* Task brief *
Leave the pictures out and print, word for word, the lines below from the one with "Tag the grey" through the final line.

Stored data
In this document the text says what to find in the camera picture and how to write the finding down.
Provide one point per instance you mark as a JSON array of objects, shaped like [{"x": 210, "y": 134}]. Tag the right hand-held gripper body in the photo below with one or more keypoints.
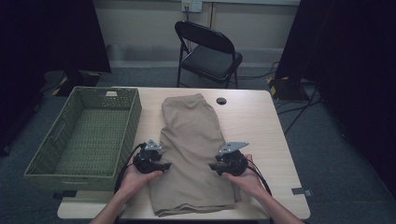
[{"x": 235, "y": 161}]

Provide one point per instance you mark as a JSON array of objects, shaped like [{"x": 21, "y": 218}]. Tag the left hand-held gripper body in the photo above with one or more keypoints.
[{"x": 146, "y": 161}]

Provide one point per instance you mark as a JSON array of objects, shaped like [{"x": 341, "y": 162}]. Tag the beige shorts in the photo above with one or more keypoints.
[{"x": 193, "y": 155}]

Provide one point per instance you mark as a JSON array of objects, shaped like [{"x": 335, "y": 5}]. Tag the green woven basket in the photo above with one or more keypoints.
[{"x": 90, "y": 140}]

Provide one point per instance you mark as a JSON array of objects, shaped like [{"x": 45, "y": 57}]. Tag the person's left hand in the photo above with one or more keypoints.
[{"x": 134, "y": 182}]

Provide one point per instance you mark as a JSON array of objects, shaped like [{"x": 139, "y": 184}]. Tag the person's right hand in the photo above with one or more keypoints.
[{"x": 249, "y": 182}]

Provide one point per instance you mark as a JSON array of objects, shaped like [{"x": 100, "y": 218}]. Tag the grey tape strip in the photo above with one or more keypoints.
[
  {"x": 300, "y": 191},
  {"x": 65, "y": 194}
]

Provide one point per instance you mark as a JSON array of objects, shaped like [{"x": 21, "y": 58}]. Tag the black stand base yellow tape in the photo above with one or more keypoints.
[
  {"x": 286, "y": 88},
  {"x": 77, "y": 82}
]

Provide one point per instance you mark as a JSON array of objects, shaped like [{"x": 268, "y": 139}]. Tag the black folding chair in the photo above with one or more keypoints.
[{"x": 208, "y": 59}]

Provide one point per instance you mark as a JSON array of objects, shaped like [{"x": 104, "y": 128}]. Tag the black curtain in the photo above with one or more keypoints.
[
  {"x": 46, "y": 40},
  {"x": 351, "y": 77}
]

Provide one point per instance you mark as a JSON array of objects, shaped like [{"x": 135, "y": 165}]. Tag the white wall socket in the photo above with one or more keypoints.
[{"x": 192, "y": 5}]

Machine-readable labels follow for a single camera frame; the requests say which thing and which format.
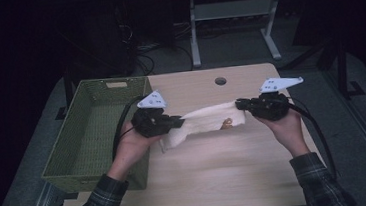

* Answer space *
Provide one point per instance you mark as a JSON array of objects, shaped like [{"x": 100, "y": 218}]. Tag the grey tape strip in the photo above with one or more keypoints.
[
  {"x": 300, "y": 191},
  {"x": 65, "y": 194}
]

Provide one point per instance you mark as a JSON array of objects, shaped like [{"x": 21, "y": 58}]. Tag the black stand base yellow tape in the photo above with one or more keypoints.
[
  {"x": 286, "y": 88},
  {"x": 77, "y": 82}
]

Provide one point per instance you mark as a JSON array of objects, shaped like [{"x": 268, "y": 139}]. Tag the black folding chair in the photo above with one or more keypoints.
[{"x": 208, "y": 59}]

Provide one point per instance you mark as a JSON array of objects, shaped like [{"x": 104, "y": 128}]. Tag the black curtain in the photo above with one or more keypoints.
[
  {"x": 46, "y": 40},
  {"x": 351, "y": 77}
]

Provide one point per instance you mark as a JSON array of objects, shaped like [{"x": 135, "y": 165}]. Tag the white wall socket in the photo above with one or more keypoints.
[{"x": 192, "y": 5}]

Machine-readable labels follow for a single camera frame; the requests say which thing and which format.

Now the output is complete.